Professors will be allowed to seek a waiver but otherwise will be asked to provide electronic forms of all articles to the repository. KU’s Faculty Senate overwhelmingly endorsed the policy at a meeting earlier this year, but additional policy details, including the waiver process, will be developed by a senate task force in the coming academic year, said Faculty Senate President Lisa Wolf-Wendel, professor of education leadership and policy studies. The task force will be led by Ada Emmett, associate librarian for scholarly communications. ...

Via email: The policy was approved by the Faculty Senate on April 30, 2009; by the Provost on May 19; and by the Chancellor on May 22. From the text of the policy:

... Each faculty member grants to KU permission to make scholarly articles to which he or she made substantial intellectual contributions publicly available in the KU open access institutional repository, and to exercise the copyright in those articles.

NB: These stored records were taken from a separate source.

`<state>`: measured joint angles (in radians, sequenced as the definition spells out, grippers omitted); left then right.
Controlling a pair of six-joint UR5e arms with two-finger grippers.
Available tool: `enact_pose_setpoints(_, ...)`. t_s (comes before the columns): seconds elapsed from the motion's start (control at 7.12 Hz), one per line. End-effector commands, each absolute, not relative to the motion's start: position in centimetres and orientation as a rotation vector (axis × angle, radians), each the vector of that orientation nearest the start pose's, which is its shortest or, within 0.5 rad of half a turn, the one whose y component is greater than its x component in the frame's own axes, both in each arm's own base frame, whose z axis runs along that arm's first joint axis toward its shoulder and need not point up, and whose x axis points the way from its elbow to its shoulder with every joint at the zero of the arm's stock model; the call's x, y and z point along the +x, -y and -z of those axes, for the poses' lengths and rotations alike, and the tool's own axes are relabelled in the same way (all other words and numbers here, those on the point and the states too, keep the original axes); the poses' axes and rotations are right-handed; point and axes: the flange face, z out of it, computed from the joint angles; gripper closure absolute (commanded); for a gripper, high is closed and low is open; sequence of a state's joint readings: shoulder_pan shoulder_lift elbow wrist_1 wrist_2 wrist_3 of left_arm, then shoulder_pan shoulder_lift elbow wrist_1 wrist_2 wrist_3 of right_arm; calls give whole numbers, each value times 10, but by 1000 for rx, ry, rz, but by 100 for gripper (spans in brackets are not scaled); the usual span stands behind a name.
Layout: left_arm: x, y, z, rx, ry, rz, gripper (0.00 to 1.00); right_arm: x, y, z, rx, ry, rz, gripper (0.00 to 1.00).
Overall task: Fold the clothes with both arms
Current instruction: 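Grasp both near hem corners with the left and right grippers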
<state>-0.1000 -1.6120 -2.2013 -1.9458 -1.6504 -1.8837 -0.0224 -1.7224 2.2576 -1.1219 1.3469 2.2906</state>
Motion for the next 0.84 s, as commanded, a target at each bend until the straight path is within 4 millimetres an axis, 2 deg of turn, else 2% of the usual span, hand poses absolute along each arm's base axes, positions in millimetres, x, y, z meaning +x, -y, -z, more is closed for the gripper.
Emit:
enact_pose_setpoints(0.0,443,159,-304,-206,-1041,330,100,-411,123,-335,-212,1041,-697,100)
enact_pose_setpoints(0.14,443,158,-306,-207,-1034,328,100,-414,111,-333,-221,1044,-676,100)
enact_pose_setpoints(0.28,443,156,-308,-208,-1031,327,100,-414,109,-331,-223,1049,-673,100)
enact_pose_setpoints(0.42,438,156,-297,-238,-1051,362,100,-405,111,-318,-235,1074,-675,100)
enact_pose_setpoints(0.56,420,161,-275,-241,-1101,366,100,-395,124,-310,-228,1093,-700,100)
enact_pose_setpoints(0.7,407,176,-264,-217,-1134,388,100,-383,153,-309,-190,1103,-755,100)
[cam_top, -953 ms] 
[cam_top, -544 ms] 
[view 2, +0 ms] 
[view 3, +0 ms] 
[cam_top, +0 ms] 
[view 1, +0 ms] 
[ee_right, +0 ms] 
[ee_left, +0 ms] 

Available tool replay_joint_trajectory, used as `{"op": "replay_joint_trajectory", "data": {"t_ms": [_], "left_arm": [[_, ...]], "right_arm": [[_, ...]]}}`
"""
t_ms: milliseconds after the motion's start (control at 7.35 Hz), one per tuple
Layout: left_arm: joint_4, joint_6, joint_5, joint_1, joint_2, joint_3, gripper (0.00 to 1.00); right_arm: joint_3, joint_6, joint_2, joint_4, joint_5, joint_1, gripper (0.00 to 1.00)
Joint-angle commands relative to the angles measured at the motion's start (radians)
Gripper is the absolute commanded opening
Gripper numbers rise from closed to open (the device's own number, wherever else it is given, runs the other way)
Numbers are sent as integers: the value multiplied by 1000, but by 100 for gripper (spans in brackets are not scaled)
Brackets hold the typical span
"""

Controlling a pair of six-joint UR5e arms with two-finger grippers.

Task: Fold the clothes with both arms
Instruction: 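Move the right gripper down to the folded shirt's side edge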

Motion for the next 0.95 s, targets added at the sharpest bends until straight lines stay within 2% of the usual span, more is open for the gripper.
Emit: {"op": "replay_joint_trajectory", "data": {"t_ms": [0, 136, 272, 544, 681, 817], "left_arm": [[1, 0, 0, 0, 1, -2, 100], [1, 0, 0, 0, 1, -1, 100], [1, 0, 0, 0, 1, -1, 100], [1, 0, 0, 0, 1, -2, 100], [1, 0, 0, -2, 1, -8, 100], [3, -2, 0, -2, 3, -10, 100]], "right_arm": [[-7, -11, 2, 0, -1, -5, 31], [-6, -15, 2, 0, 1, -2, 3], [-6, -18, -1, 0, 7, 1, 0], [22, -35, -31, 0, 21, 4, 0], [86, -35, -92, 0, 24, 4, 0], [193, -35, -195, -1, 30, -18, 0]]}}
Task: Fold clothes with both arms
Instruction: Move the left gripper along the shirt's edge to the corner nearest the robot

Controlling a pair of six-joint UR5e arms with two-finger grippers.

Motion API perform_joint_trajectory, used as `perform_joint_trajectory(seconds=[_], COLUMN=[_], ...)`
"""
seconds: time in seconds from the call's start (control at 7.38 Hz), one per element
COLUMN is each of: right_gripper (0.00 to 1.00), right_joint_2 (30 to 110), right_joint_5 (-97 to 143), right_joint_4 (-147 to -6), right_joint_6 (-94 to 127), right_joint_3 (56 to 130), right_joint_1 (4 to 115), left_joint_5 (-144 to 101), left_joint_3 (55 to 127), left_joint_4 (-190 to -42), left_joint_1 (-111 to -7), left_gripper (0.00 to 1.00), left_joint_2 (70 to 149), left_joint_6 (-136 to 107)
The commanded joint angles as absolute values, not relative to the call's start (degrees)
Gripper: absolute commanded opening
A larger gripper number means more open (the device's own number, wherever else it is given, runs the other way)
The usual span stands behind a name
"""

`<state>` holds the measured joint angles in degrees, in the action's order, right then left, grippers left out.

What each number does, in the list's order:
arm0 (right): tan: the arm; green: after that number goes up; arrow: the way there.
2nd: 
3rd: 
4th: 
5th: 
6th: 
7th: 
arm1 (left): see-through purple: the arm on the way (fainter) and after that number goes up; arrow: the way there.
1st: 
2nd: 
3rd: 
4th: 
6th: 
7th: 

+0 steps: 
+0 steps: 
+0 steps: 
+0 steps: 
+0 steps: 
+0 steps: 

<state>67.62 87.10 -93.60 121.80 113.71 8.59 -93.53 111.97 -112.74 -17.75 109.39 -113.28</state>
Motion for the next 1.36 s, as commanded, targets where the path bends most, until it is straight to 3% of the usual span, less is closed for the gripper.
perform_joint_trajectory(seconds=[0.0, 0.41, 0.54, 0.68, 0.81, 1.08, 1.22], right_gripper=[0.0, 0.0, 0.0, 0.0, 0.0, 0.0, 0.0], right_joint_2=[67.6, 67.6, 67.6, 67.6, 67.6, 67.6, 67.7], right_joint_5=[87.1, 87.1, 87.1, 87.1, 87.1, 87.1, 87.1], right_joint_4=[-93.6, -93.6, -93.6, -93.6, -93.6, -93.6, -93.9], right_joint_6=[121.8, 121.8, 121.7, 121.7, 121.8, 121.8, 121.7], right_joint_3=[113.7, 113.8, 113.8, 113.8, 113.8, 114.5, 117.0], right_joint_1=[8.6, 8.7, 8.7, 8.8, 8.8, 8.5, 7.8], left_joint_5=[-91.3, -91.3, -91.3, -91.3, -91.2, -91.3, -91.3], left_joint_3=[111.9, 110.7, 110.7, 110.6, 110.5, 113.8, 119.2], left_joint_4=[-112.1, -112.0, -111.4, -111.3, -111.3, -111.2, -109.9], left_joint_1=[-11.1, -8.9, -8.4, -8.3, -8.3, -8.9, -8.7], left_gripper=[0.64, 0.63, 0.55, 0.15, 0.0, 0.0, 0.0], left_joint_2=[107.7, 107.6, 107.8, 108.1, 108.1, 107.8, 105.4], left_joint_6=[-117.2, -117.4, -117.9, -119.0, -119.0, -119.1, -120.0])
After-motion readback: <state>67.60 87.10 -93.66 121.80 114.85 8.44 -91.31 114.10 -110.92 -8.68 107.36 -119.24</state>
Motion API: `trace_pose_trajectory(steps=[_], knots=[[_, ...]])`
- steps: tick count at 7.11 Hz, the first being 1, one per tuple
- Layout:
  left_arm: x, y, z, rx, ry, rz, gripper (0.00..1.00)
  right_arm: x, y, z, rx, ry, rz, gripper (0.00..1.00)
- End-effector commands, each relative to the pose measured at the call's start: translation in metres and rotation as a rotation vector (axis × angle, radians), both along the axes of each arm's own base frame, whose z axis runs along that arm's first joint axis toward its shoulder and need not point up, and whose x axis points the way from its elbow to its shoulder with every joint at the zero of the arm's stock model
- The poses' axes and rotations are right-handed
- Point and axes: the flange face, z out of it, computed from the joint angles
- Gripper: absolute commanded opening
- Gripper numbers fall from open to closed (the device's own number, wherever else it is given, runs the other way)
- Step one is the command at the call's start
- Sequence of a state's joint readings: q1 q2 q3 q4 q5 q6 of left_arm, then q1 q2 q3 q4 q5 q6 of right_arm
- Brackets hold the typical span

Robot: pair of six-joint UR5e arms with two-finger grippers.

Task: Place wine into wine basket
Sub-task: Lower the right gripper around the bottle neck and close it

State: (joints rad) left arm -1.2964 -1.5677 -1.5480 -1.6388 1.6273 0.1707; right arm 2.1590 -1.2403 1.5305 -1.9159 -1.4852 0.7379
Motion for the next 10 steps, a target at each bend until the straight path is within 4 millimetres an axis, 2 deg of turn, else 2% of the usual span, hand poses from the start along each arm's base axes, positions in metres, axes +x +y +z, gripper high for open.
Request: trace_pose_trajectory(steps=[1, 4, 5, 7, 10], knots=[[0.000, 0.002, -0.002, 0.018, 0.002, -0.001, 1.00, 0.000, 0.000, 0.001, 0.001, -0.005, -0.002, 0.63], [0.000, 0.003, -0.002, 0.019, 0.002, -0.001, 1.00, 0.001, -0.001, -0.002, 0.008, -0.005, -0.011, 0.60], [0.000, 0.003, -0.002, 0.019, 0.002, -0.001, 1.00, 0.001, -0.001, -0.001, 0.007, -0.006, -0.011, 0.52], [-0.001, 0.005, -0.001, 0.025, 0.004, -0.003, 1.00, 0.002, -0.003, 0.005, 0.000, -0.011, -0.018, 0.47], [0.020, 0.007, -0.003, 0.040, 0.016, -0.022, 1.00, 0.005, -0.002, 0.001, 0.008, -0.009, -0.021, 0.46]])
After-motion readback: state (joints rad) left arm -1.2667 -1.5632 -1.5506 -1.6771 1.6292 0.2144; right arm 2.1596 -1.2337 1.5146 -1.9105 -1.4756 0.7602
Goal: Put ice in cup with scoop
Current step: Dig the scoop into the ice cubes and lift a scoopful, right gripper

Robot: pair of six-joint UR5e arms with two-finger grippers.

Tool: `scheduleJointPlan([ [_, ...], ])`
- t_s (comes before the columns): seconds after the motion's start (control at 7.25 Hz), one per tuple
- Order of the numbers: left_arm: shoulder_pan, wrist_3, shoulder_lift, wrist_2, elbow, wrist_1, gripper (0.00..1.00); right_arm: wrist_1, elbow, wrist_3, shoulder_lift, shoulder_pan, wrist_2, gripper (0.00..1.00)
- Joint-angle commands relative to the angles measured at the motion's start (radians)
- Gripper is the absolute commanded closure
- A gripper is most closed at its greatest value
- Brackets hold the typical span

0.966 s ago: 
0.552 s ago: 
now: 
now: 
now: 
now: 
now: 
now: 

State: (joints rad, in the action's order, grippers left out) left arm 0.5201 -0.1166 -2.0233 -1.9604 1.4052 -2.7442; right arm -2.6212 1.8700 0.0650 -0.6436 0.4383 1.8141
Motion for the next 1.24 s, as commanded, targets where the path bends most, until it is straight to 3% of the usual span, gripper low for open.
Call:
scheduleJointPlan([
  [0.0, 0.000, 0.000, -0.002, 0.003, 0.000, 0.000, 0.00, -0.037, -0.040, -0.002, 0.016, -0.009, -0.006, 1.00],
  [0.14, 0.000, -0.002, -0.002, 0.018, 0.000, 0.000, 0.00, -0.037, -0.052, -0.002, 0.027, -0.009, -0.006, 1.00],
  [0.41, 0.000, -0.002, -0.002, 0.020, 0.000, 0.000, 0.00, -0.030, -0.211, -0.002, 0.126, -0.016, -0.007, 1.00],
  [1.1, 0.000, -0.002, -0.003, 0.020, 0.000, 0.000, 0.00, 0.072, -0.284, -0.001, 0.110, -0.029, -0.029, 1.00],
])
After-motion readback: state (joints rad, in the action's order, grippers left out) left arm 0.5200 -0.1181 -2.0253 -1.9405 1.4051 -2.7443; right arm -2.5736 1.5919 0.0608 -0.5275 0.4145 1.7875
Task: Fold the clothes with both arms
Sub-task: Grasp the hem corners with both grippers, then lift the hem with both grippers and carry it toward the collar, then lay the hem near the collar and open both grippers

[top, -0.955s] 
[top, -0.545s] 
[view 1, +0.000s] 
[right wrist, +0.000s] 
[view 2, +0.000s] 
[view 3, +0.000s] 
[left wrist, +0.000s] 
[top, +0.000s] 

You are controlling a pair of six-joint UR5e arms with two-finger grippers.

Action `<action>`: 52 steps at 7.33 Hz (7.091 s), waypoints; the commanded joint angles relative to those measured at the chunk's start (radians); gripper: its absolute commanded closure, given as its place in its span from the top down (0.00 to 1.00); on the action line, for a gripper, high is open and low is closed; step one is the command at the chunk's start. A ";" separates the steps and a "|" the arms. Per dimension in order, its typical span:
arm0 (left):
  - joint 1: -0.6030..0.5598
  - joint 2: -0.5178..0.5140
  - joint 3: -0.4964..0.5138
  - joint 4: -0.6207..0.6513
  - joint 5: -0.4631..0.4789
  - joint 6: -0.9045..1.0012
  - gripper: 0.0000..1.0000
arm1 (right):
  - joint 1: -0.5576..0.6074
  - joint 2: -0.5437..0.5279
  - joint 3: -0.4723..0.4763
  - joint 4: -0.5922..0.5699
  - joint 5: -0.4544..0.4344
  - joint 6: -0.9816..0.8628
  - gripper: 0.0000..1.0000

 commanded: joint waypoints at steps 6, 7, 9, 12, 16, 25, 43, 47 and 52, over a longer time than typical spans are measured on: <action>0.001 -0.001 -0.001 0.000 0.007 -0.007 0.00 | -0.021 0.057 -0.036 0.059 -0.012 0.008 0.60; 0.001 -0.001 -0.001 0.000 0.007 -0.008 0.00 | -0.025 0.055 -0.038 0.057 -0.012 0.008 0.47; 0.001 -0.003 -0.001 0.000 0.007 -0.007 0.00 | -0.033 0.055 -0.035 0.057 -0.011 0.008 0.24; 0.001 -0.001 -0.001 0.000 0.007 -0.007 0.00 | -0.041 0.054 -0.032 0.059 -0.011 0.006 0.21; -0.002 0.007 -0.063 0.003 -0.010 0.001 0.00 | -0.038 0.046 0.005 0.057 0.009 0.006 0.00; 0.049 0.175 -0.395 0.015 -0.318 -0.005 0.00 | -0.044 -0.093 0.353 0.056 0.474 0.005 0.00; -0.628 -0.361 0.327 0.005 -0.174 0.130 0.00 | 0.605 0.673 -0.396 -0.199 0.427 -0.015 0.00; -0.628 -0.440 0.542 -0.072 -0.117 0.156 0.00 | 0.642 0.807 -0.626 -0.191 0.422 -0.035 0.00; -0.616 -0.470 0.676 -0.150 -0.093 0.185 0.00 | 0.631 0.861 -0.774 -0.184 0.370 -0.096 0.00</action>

In legal terms, the permission granted by each faculty member is a nonexclusive, irrevocable, paid-up, worldwide license to exercise any and all rights under copyright relating to each of his or her scholarly articles, in any medium, and to authorize others to do the same, provided that the articles are not sold for a profit. This license in no way interferes with the rights of the KU faculty author as the copyright holder of the work. The policy will apply to all scholarly articles authored or co-authored while a faculty member of KU. Faculty will be afforded an opt out opportunity. Faculty governance in consultation with the Provost's office will develop the details of the policy which will be submitted for approval by the Faculty Senate.

Comment. The university's press release is a bit misleading. Both the University of Oregon and Oregon State University, which are public universities, have departmental mandates. But KU is the first university-wide institutional mandate of any American public university, and only the second of any American university, after MIT.

I haven't found a final version of the policy text online. But an earlier draft of the policy contains several features missing from the version I received by email, most notably a deposit mandate. The version I received authorizes the university to provide OA to faculty articles (with an opt-out), but doesn't state that faculty will be required to deposit a copy. (The press release says that authors will be "asked" to deposit.)